Mas o sexo não diz respeito só ao ato sexual, né? Muita coisa gira em torno deste momento e as pressões sociais colocadas na mente das mulheres também fazem parte de como encaramos o sexo nas nossas vidas. Como eu falei lá no início, somos inibidas a falar de sexo desde a infância. Não é à toa, portanto, que podemos ter dificuldades de falar abertamente com nossos parceiros sobre o que gostamos ou não gostamos, não é à toa também que, muitas vezes, sabemos pouco sobre o nosso corpo, não somos incentivadas a descobri-lo, muito pelo contrário. O julgamento das pessoas sobre a vida sexual alheia segue bem essa lógica. Se a mulher faz sexo casual e tem uma vida sexual ativa solteira, ela é julgada, mas para os homens, quanto mais sexo ele fizer, mais bem-visto.

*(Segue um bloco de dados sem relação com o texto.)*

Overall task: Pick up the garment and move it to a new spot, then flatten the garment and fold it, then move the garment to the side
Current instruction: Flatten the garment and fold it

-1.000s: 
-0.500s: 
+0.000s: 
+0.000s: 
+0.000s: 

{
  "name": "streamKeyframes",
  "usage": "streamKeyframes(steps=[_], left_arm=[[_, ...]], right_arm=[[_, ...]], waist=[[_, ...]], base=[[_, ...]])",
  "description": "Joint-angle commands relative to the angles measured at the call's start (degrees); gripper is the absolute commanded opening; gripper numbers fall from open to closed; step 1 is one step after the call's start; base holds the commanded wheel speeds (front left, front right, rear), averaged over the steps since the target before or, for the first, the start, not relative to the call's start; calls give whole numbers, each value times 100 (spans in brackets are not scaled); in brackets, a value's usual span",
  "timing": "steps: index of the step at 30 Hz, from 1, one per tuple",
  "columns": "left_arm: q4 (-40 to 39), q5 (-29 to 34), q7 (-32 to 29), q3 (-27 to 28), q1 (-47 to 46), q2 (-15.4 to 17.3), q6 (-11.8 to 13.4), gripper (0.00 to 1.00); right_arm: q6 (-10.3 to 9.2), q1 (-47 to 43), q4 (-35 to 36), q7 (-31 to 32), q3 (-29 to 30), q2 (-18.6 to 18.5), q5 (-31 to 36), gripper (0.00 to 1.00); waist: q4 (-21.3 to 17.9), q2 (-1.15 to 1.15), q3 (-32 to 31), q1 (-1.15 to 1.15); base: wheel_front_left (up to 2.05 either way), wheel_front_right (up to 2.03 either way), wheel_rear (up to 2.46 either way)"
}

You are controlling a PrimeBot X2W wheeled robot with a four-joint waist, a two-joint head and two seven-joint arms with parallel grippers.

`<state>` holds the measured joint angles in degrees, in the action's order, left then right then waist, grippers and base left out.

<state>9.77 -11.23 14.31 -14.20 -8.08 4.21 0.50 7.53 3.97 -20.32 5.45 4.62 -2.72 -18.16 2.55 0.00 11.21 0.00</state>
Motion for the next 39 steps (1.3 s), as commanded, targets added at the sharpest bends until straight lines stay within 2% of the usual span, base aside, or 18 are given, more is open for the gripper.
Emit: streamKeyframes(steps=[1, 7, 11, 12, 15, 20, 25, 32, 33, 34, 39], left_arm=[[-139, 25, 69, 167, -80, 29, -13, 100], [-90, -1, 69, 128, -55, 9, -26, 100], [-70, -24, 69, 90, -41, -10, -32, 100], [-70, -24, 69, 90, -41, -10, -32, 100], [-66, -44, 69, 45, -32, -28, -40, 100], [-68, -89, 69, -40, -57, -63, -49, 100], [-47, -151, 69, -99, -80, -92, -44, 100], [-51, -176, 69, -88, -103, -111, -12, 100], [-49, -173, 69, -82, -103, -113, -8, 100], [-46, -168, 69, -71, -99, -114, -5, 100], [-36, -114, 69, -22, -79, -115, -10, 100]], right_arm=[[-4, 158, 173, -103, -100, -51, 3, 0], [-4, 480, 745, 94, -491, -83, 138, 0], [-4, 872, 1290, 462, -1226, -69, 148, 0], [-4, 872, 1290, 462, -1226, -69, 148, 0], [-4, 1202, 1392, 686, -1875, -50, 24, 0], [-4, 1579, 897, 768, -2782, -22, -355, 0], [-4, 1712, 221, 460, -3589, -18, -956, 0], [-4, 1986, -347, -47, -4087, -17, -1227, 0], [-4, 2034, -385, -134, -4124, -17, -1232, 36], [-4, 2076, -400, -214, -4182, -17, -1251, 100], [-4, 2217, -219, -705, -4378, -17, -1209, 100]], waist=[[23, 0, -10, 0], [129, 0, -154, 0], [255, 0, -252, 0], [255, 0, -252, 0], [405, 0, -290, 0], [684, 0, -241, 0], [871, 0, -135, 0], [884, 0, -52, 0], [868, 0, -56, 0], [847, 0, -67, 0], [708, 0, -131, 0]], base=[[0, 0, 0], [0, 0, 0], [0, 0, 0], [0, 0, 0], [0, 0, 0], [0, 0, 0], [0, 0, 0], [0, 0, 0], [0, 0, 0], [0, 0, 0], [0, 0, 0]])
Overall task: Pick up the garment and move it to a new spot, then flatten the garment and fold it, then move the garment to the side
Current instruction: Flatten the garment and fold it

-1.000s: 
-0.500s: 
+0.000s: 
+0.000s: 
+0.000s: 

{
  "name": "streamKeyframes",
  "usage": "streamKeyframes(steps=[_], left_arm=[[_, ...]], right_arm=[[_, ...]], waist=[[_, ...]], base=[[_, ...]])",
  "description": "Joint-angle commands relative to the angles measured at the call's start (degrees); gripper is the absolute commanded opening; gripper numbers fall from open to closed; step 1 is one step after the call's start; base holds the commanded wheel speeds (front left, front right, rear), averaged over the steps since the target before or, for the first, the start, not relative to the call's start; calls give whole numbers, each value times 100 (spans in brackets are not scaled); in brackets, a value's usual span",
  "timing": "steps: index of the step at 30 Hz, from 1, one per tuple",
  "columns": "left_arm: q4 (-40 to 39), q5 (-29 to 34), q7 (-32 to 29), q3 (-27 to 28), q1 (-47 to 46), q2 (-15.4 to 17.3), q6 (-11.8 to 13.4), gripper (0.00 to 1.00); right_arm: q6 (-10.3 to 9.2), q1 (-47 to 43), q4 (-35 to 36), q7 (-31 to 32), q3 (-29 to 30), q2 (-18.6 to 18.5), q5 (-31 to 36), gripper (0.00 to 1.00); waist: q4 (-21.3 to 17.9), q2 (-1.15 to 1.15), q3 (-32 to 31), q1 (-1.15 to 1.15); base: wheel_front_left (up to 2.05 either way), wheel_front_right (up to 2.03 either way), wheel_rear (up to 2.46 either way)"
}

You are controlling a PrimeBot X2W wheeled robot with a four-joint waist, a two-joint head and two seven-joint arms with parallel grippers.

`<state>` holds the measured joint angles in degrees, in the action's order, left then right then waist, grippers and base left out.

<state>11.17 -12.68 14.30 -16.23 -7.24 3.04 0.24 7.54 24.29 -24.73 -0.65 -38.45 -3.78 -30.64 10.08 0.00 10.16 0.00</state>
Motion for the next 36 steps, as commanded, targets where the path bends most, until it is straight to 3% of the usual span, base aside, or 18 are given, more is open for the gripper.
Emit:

Ao marcar um encontro, espera-se que você siga o padrão de beleza: depilação, lingerie sensual, corpo magro e roupas impecáveis. Durante o sexo, pode rolar aquela preocupação: “Meu corpo está feio assim?” “Aquela gordurinha tá aparecendo?” “Me depilei?” Pois nosso corpo não deveria ser da forma como nos faz mais felizes?

Todas essas situações nos mostram o quanto o sexo e tudo o que se pensa, fala e faz sobre ele é ou dá poder ao homem a certo ponto. Muitas vezes, assim como em diversas outras situações nas nossas vidas, não percebemos a influência do machismo porque já está naturalizado assim, mas, ao parar pra pensar mais profundamente sobre elas, quase sempre a forma como aquilo acontece se inicia ou termina com algum privilégio masculino. Enxergar e falar sobre tudo isso é um passo pra que a gente consiga desconstruir e nos empoderar no momento do sexo. Não se sentir coagida a dizer sim, colocar as condições, abrir o jogo sobre o que se gosta ou não nem sempre é fácil pelo contexto em que vivemos. Esse texto é um alerta um incentivo e uma dose de força e coragem a você, mulher. Empodere-se do seu próprio corpo e dos seus próprios desejos! E viva cada um deles da forma que você se sentir melhor. Sexo é pra ser feito com prazer para todas as pessoas envolvidas!